▸ Task objective
Every line of the listing below needs to be reproduced exactly.

▸ Dataset section
'''
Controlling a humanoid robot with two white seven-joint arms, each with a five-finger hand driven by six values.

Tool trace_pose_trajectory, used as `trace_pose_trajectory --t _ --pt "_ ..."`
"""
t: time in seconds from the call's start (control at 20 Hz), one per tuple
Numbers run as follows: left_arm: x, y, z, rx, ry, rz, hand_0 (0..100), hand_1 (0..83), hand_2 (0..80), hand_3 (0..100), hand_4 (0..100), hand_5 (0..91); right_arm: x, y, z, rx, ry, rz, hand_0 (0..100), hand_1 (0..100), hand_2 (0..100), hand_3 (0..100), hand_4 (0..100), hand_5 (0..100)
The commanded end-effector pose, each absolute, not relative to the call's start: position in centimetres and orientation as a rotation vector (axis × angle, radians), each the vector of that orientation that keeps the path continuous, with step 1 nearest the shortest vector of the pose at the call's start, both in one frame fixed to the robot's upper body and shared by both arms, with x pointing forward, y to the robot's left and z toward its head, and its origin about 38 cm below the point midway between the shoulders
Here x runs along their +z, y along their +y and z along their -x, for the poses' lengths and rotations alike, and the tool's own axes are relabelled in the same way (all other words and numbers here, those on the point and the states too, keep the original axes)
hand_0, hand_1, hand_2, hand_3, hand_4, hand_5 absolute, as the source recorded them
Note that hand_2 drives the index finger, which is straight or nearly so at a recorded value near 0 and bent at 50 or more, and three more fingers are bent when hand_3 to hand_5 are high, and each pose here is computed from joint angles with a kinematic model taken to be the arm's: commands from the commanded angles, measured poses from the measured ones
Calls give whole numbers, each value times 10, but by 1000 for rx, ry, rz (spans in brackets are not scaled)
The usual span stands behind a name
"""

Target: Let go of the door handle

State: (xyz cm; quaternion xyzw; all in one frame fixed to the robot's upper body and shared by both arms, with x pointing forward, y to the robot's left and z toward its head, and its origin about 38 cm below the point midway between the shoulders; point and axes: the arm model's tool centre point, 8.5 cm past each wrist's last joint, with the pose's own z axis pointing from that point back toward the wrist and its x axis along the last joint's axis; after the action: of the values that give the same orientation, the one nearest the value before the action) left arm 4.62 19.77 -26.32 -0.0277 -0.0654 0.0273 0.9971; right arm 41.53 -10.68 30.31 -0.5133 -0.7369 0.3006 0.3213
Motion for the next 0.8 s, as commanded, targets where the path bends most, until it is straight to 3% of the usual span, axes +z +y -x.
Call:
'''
▸ Task result
Controlling a humanoid robot with two white seven-joint arms, each with a five-finger hand driven by six values.

Tool trace_pose_trajectory, used as `trace_pose_trajectory --t _ --pt "_ ..."`
"""
t: time in seconds from the call's start (control at 20 Hz), one per tuple
Numbers run as follows: left_arm: x, y, z, rx, ry, rz, hand_0 (0..100), hand_1 (0..83), hand_2 (0..80), hand_3 (0..100), hand_4 (0..100), hand_5 (0..91); right_arm: x, y, z, rx, ry, rz, hand_0 (0..100), hand_1 (0..100), hand_2 (0..100), hand_3 (0..100), hand_4 (0..100), hand_5 (0..100)
The commanded end-effector pose, each absolute, not relative to the call's start: position in centimetres and orientation as a rotation vector (axis × angle, radians), each the vector of that orientation that keeps the path continuous, with step 1 nearest the shortest vector of the pose at the call's start, both in one frame fixed to the robot's upper body and shared by both arms, with x pointing forward, y to the robot's left and z toward its head, and its origin about 38 cm below the point midway between the shoulders
Here x runs along their +z, y along their +y and z along their -x, for the poses' lengths and rotations alike, and the tool's own axes are relabelled in the same way (all other words and numbers here, those on the point and the states too, keep the original axes)
hand_0, hand_1, hand_2, hand_3, hand_4, hand_5 absolute, as the source recorded them
Note that hand_2 drives the index finger, which is straight or nearly so at a recorded value near 0 and bent at 50 or more, and three more fingers are bent when hand_3 to hand_5 are high, and each pose here is computed from joint angles with a kinematic model taken to be the arm's: commands from the commanded angles, measured poses from the measured ones
Calls give whole numbers, each value times 10, but by 1000 for rx, ry, rz (spans in brackets are not scaled)
The usual span stands behind a name
"""

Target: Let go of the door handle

State: (xyz cm; quaternion xyzw; all in one frame fixed to the robot's upper body and shared by both arms, with x pointing forward, y to the robot's left and z toward its head, and its origin about 38 cm below the point midway between the shoulders; point and axes: the arm model's tool centre point, 8.5 cm past each wrist's last joint, with the pose's own z axis pointing from that point back toward the wrist and its x axis along the last joint's axis; after the action: of the values that give the same orientation, the one nearest the value before the action) left arm 4.62 19.77 -26.32 -0.0277 -0.0654 0.0273 0.9971; right arm 41.53 -10.68 30.31 -0.5133 -0.7369 0.3006 0.3213
Motion for the next 0.8 s, as commanded, targets where the path bends most, until it is straight to 3% of the usual span, axes +z +y -x.
Call:

The required answer is now complete.